What the exercise asks: Retype only the lines below from the one with "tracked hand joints" to the one with "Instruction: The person", inclusive, skipping every image.

Records from a data collection
* * * * *

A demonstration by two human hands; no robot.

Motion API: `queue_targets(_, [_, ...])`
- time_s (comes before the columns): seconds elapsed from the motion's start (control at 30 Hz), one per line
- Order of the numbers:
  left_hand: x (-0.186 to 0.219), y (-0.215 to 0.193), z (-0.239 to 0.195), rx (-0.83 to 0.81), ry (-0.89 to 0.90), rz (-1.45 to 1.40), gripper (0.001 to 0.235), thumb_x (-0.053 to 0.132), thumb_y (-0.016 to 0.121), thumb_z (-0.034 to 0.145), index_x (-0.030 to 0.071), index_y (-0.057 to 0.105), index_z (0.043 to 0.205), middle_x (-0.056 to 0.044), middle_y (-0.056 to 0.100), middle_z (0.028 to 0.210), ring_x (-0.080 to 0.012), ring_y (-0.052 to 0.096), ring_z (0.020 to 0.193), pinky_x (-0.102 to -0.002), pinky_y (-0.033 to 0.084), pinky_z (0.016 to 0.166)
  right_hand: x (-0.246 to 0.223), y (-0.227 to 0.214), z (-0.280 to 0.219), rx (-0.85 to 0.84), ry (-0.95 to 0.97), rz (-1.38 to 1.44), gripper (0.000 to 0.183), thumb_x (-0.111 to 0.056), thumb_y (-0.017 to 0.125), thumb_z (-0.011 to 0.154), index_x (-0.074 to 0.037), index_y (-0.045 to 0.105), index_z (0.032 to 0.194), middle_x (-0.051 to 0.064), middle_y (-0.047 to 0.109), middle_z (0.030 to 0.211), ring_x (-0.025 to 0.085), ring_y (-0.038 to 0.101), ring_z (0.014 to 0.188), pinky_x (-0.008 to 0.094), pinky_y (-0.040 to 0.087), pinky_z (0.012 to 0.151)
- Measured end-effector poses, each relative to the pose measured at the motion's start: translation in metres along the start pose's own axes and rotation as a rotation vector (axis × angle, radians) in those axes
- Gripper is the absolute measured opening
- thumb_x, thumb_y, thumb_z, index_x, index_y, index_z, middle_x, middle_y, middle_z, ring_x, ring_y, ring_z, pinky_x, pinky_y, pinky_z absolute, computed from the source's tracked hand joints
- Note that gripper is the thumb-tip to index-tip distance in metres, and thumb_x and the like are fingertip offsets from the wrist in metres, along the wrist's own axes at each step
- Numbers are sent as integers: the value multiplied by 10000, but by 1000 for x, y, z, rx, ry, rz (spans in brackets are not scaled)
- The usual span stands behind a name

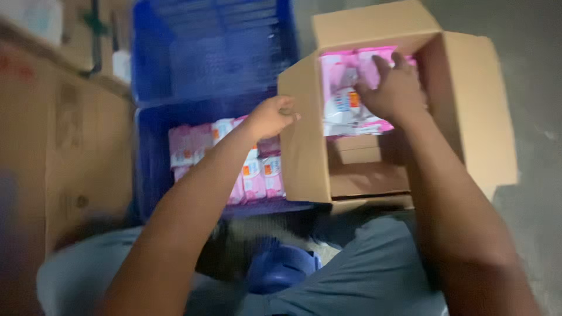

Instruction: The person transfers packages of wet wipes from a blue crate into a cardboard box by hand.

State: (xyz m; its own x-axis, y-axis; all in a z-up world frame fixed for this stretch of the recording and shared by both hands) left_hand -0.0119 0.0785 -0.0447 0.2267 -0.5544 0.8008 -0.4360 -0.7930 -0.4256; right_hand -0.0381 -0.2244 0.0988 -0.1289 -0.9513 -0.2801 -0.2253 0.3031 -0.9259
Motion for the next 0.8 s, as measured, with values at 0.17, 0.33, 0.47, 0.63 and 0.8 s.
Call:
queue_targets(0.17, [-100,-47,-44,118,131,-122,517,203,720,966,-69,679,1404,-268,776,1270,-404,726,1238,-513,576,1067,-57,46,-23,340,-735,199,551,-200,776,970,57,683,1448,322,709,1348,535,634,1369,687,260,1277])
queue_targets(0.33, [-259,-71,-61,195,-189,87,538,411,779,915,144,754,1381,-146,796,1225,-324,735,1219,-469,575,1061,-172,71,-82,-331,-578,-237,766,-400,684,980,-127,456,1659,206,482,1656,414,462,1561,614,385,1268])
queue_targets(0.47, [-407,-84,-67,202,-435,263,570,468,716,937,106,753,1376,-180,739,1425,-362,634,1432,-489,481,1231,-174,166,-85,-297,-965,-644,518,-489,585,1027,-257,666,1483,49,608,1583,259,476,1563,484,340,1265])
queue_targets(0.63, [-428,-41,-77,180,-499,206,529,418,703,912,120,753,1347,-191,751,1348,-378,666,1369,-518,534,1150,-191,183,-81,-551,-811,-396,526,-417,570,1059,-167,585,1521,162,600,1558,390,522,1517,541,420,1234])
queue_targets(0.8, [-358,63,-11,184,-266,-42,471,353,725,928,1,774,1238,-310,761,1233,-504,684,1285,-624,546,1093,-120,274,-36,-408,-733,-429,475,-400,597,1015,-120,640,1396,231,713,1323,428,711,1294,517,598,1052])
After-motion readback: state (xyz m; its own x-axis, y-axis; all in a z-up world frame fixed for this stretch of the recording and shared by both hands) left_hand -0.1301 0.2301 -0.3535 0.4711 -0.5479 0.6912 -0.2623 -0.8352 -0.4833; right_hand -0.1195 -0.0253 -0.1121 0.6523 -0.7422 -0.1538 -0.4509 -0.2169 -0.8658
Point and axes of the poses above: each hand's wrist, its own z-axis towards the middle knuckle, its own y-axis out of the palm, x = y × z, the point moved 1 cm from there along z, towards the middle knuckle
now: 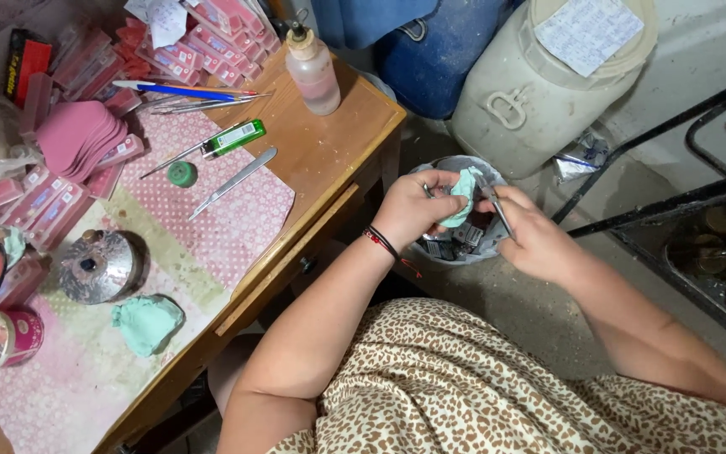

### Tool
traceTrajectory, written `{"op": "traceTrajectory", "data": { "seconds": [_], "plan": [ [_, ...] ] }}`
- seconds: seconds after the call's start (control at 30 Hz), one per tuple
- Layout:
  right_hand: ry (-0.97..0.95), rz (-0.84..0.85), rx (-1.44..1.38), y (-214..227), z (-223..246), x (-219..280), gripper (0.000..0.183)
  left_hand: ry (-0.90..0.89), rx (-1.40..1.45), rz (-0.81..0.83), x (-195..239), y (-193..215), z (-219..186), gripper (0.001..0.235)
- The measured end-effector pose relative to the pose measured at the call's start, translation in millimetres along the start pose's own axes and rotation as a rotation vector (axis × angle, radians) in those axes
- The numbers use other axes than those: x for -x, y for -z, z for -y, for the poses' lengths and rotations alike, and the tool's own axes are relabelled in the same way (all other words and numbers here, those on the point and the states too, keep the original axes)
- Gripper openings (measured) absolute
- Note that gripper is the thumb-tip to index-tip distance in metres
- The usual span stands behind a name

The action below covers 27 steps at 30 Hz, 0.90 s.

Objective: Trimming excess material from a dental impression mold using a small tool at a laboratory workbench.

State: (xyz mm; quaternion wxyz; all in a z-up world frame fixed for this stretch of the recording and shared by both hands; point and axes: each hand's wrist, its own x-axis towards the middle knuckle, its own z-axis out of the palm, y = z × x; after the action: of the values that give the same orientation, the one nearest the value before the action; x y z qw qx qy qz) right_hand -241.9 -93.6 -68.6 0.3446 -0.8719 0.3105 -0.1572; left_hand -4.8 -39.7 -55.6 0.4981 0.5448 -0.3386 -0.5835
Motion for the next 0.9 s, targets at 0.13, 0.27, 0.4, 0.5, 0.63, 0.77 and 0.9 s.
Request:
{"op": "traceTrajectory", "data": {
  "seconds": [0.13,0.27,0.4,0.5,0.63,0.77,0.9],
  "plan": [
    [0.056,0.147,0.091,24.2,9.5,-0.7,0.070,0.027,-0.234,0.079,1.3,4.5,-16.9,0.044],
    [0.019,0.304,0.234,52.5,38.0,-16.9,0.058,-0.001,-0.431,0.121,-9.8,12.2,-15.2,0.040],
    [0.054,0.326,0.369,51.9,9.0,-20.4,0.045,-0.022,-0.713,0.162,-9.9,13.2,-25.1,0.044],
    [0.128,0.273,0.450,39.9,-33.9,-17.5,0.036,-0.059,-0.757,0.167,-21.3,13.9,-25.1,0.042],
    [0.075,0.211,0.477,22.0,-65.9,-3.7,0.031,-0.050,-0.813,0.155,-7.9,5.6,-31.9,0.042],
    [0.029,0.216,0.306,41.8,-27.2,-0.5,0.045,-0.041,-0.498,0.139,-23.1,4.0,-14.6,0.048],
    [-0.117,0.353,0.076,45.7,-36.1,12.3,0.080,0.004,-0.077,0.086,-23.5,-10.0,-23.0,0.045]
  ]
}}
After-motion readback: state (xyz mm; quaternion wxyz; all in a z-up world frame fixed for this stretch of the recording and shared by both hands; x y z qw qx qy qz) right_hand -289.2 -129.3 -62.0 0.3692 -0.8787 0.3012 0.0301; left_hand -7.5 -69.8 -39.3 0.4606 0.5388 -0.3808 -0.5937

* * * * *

Exercise result:
- thumb_x, thumb_y, thumb_z, index_x, index_y, index_z, middle_x, middle_y, middle_z, ring_x, ring_y, ring_z, pinky_x, pinky_y, pinky_z absolute, computed from the source's tracked hand joints
- Note that gripper is the thumb-tip to index-tip distance in metres, and thumb_x and the like are fingertip offsets from the wrist in metres, along the wrist's own axes at each step
- Numbers are sent as integers: the value multiplied by 10000, but by 1000 for x, y, z, rx, ry, rz (spans in brackets are not scaled)
- The usual span stands behind a name


Instruction: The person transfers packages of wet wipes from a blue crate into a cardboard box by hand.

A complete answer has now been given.